Personal information
- National team: United States
- Born: August 17, 1994 (age 32) Newton, Massachusetts, U.S.
- Height: 5 ft 10 in (178 cm)
- Weight: 134 lb (61 kg)

Sport
- Sport: Swimming
- Strokes: Backstroke, butterfly
- Club: North Coast Aquatics
- College team: University of Southern California

Medal record
Women's swimming
Representing the United States
World Championships (LC)
| Silver medal – second place | 2015 Kazan | 4×100 m mixed medley |
World Championships (SC)
| Gold medal – first place | 2018 Hangzhou | 4×50 m medley |
| Gold medal – first place | 2018 Hangzhou | 4×100 m medley |
| Gold medal – first place | 2018 Hangzhou | 4×50 m mixed medley |
| Silver medal – second place | 2018 Hangzhou | 100 m butterfly |
Pan Pacific Championships
| Silver medal – second place | 2014 Gold Coast | 4×100 m medley |
| Bronze medal – third place | 2014 Gold Coast | 100 m butterfly |
Pan American Games
| Gold medal – first place | 2019 Lima | 100 m butterfly |
| Gold medal – first place | 2019 Lima | 4×100 m freestyle |
| Gold medal – first place | 2019 Lima | 4×100 m medley |
Summer Universiade
| Bronze medal – third place | 2013 Kazan | 4×100 m medley |
Representing the USC Trojans
NCAA Championships
| Bronze medal – third place | 2015 Greensboro | 100 y butterfly |

= Kendyl Stewart =

American swimmer (born 1994)

Kendyl Stewart (born August 17, 1994) is an American competitive swimmer who specializes in backstroke and butterfly events.

==Career==
Stewart attends the University of Southern California, where she is a member of the USC Trojans swimming and diving team. At the NCAA Championships, she placed third in the 100 yard butterfly in 2015 and 4th in the 200 yard backstroke in 2013. She won a bronze medal for her prelims swim in the 4 × 100 m medley relay at the 2013 Summer Universiade (World University Games).

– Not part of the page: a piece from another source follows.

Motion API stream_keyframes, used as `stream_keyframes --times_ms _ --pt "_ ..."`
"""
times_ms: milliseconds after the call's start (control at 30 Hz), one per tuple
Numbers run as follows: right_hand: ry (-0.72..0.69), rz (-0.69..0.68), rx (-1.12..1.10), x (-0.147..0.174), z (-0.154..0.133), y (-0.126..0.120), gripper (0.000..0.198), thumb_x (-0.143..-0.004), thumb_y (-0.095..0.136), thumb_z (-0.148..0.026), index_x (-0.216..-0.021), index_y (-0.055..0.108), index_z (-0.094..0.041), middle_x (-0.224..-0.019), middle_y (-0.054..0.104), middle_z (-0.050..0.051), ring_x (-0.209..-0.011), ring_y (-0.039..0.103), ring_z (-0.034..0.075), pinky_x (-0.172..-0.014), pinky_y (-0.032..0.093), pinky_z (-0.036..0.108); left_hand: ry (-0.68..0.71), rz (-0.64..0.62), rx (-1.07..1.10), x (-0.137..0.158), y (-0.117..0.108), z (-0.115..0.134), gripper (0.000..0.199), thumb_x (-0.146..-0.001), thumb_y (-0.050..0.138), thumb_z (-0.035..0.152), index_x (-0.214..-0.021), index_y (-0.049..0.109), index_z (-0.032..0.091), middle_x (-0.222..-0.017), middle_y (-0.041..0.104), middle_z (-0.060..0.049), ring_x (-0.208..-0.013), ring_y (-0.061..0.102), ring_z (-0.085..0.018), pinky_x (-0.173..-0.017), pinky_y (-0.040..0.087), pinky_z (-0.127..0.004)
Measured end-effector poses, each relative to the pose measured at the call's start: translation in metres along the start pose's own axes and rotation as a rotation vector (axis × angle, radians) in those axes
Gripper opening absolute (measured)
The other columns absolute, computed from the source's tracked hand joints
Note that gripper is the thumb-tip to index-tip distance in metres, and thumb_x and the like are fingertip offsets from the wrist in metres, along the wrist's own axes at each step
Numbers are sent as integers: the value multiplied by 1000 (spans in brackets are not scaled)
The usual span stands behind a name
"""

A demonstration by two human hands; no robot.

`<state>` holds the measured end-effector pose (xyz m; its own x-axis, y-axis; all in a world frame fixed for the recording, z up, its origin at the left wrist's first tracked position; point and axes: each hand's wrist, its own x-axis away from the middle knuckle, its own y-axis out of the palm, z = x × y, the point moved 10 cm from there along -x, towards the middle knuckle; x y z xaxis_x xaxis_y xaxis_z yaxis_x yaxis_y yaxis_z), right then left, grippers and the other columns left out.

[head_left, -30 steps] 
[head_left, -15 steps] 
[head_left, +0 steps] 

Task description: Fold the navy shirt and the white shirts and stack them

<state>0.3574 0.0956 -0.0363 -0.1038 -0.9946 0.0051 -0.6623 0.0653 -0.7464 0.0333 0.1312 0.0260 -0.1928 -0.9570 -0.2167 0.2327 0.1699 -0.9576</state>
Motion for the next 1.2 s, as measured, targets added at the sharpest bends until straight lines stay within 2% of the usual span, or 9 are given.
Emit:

At the 2014 Pan Pacific Swimming Championships, Stewart won a silver medal in the 4 × 100 m medley relay and a bronze medal in the 100 m butterfly.

Stewart represented the United States at the 2015 World Aquatics Championships where she won a silver medal for her prelim swim in the 4 × 100 m mixed medley relay. That prelims swim also set a World Record. She placed 4th in the 4 × 100 m medley relay, 9th in the 50 m butterfly, and 10th in the 100 m butterfly.

==Coaching career==
Stewart currently coaches in the Carlsbad, California, area with the private coaching service CoachUp.